I am trying to execute a dataflow python file that reads a text file from a GCS bucket through an airflow DAG using its DataFlowPythonOperator. I have been able to execute the python file independently but it fails when I execute it through airflow. I am using a service account to authenticate for my default gcp connection.

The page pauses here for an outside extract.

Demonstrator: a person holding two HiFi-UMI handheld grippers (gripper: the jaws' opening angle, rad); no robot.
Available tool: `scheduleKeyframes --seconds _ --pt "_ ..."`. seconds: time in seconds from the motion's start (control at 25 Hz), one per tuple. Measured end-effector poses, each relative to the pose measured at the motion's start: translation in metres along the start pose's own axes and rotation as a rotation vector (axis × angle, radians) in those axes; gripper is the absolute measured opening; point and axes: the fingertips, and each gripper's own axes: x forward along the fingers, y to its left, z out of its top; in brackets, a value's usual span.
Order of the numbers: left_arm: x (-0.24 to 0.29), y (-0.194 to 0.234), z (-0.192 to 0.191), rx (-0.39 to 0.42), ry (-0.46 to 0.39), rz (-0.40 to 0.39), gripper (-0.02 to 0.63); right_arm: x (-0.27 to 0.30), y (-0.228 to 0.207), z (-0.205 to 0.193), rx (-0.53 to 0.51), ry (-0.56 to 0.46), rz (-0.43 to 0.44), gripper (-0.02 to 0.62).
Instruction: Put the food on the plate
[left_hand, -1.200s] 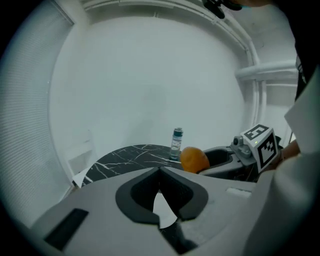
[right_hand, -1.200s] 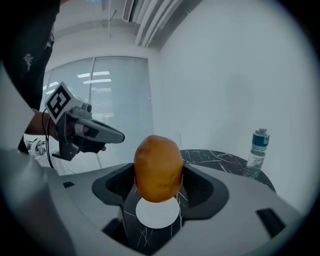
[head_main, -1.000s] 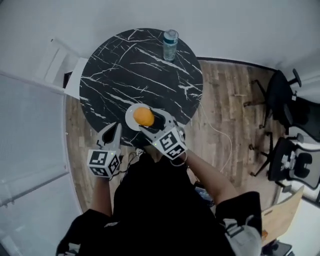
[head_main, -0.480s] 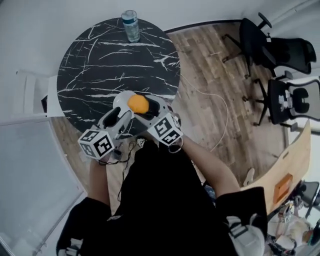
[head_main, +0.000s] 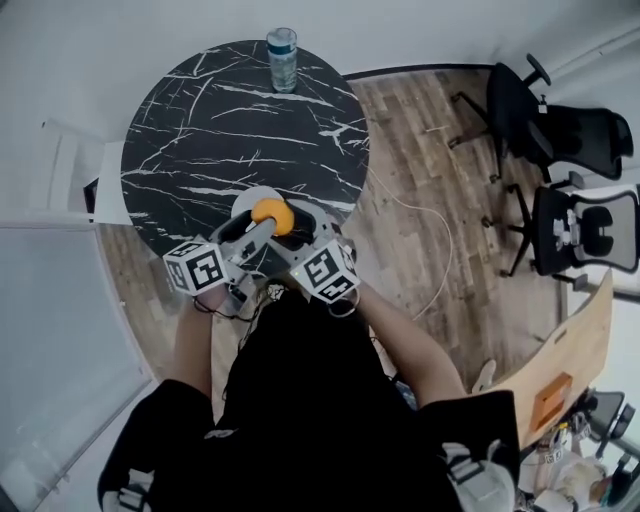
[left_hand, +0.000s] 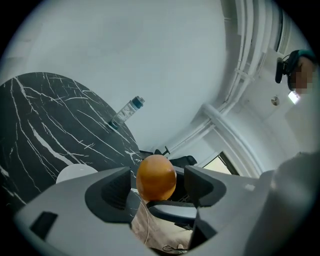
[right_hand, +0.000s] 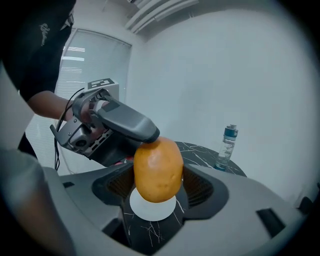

The error I get when executing the job is:
{gcp_dataflow_hook.py:108} INFO - Start waiting for DataFlow process to complete.
{models.py:1417} ERROR - DataFlow failed with return code 2
Traceback (most recent call last):
File "/usr/local/lib/python2.7/dist-packages/airflow/models.py", line 1374, in run
result = task_copy.execute(context=context)
File "/usr/local/lib/python2.7/dist-packages/airflow/contrib/operators/dataflow_operator.py", line 182, in execute
self.py_file, self.py_options)
File "/usr/local/lib/python2.7/dist-packages/airflow/contrib/hooks/gcp_dataflow_hook.py", line 152, in start_python_dataflow
task_id, variables, dataflow, name, ["python"] + py_options)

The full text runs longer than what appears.